El propio hecho de que aparezcan varios destinos posibles indica que Ankara podría estar estudiando diferentes fórmulas para resolver el problema, sin que necesariamente exista todavía una decisión definitiva sobre el país receptor.

 

 

Rusia confirma contactos, pero no el destino egipcio

El elemento más sólido de toda la información es que Rusia y Turquía sí mantienen conversaciones sobre el futuro de los S-400.

El portavoz del Kremlin, Dmitri Peskov, confirmó el 10 de julio que Moscú estaba en contacto con Ankara sobre esta cuestión, que calificó de «extremadamente sensible». Peskov evitó precisar si Turquía había solicitado formalmente autorización para transferir el sistema a un tercer país.

Por su parte, el ministro turco de Exteriores, Hakan Fidan, aseguró que Ankara estaba dando los pasos necesarios para resolver el problema y expresó su confianza en alcanzar una solución, aunque tampoco reveló el contenido de las negociaciones.

Estas declaraciones respaldan la existencia de un proceso diplomático sobre los S-400, pero no confirman que Egipto haya aceptado adquirirlos ni que sea actualmente el candidato preferido.

Una operación con implicaciones más amplias

Para Turquía, la transferencia de los S-400 permitiría perseguir simultáneamente varios objetivos: reducir la tensión con Washington, facilitar un posible retorno al F-35, conservar parte del valor económico de los sistemas y profundizar sus relaciones militares con Egipto.

La relación entre Ankara y El Cairo ha experimentado una importante normalización después de años de fuertes desacuerdos políticos.
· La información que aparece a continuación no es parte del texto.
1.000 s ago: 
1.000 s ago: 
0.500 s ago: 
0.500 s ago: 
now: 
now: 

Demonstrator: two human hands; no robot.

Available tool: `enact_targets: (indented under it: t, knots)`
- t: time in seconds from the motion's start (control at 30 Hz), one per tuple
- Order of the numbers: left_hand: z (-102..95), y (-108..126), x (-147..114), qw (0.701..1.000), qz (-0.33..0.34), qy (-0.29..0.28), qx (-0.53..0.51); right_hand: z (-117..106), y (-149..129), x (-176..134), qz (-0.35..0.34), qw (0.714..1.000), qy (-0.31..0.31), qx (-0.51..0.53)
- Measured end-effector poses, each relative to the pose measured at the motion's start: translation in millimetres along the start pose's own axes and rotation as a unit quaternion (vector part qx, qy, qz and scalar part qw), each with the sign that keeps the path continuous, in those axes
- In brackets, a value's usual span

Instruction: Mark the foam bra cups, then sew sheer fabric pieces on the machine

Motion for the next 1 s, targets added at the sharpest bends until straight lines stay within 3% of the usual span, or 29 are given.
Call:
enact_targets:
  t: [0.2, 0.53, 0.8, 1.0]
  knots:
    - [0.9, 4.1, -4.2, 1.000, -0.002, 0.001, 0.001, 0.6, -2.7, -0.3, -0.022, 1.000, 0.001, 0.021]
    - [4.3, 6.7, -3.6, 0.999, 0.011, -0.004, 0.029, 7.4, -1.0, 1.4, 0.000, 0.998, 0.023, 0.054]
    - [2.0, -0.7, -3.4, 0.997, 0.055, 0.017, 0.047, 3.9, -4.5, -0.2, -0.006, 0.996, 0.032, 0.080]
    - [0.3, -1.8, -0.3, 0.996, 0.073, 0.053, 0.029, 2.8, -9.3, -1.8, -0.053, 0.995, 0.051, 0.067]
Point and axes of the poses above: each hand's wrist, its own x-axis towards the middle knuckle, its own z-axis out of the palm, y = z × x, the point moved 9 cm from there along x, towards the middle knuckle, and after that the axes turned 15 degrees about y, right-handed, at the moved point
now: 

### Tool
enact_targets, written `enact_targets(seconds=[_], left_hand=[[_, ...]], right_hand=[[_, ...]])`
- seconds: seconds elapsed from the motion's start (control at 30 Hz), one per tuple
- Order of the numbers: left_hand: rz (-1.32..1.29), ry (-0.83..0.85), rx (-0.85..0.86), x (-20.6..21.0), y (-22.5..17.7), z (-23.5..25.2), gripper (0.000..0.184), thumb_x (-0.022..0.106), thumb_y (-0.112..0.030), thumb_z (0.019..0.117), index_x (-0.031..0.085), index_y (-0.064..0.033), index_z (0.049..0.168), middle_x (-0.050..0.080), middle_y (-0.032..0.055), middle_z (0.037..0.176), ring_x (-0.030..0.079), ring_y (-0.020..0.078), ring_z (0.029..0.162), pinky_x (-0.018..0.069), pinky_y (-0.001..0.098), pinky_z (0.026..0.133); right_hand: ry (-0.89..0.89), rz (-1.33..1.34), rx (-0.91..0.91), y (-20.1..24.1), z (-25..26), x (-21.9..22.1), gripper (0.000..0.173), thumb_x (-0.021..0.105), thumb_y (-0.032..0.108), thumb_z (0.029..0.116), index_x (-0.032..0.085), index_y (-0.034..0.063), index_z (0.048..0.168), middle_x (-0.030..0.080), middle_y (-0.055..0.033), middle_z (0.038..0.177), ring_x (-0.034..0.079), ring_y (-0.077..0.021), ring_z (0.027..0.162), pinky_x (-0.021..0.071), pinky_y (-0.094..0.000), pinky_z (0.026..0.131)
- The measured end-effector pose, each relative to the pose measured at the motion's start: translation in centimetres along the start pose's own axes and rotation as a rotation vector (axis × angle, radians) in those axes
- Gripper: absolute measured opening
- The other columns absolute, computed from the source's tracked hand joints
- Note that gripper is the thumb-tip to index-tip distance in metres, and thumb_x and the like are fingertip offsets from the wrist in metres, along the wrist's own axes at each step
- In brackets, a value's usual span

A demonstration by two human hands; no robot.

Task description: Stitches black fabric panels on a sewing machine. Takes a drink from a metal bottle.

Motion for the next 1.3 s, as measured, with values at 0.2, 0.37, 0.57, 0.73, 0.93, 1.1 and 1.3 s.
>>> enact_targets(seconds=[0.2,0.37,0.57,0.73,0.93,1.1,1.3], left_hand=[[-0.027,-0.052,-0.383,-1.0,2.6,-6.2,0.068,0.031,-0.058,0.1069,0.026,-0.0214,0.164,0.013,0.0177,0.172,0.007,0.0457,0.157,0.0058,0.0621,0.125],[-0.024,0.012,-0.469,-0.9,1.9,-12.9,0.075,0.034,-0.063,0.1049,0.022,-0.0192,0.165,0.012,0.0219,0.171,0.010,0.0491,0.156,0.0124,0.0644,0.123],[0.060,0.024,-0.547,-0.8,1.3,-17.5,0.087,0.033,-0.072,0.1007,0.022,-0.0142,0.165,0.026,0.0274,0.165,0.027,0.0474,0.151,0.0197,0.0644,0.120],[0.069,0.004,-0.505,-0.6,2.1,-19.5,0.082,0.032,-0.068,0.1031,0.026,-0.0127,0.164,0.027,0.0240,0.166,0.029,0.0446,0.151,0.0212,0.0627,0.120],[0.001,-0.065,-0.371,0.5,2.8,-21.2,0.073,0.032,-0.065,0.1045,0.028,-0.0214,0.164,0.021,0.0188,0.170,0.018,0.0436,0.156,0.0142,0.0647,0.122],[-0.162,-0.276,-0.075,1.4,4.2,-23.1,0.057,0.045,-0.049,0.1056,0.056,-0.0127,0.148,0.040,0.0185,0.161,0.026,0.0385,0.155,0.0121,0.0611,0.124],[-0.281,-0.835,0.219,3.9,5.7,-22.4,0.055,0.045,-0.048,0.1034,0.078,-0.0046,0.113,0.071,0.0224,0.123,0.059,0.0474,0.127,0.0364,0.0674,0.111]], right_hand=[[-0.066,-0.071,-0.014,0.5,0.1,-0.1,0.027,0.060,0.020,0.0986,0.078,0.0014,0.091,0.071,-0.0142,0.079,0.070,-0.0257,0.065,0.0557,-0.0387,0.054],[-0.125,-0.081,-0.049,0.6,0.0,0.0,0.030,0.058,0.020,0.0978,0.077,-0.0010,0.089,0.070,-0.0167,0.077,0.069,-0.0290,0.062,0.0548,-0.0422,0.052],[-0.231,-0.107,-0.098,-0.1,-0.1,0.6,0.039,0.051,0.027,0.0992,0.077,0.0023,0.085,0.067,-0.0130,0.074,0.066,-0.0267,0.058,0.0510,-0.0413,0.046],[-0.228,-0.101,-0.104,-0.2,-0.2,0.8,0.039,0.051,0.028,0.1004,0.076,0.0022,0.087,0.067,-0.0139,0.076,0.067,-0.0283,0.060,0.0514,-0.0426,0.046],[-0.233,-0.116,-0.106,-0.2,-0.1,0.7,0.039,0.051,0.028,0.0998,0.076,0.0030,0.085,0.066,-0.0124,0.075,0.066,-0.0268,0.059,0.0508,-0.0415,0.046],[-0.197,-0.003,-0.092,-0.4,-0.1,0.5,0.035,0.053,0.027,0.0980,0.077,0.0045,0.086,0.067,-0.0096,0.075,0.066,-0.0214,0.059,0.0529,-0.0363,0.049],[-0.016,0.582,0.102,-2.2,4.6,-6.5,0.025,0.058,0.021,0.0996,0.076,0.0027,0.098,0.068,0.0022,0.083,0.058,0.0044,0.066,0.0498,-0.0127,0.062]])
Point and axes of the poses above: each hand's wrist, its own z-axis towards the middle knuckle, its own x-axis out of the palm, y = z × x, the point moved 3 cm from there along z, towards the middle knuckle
En ese contexto, Turquía podría tratar de ampliar la cooperación industrial y militar mediante programas relacionados con aeronaves, vehículos, sistemas no tripulados, electrónica y defensa aérea.

Para Egipto, los S-400 representarían un refuerzo relevante de su capacidad de defensa aérea de largo alcance, especialmente frente a aeronaves, misiles de crucero y determinados tipos de amenazas balísticas. No obstante, su adquisición también podría generar nuevas fricciones con Estados Unidos y exponer a El Cairo a presiones políticas o sanciones derivadas de la legislación CAATSA.

La operación presentaría, además, una particular paradoja: Turquía trata de eliminar de su inventario un sistema ruso para mejorar sus relaciones con Washington, mientras que Egipto podría asumir, precisamente, los riesgos diplomáticos que Ankara pretende dejar atrás deshaciéndose del mismo.

Hasta el momento, lo confirmado es que Turquía busca una fórmula para resolver el problema estratégico creado por los S-400 y que Rusia participa en las conversaciones. La posibilidad de que Egipto se convierta en el nuevo operador resulta técnicamente plausible y ha sido señalada por Defense Arabic, pero continúa pendiente de confirmación oficial y sometida a los importantes obstáculos políticos, jurídicos y logísticos que este asunto arrastra desde hace años.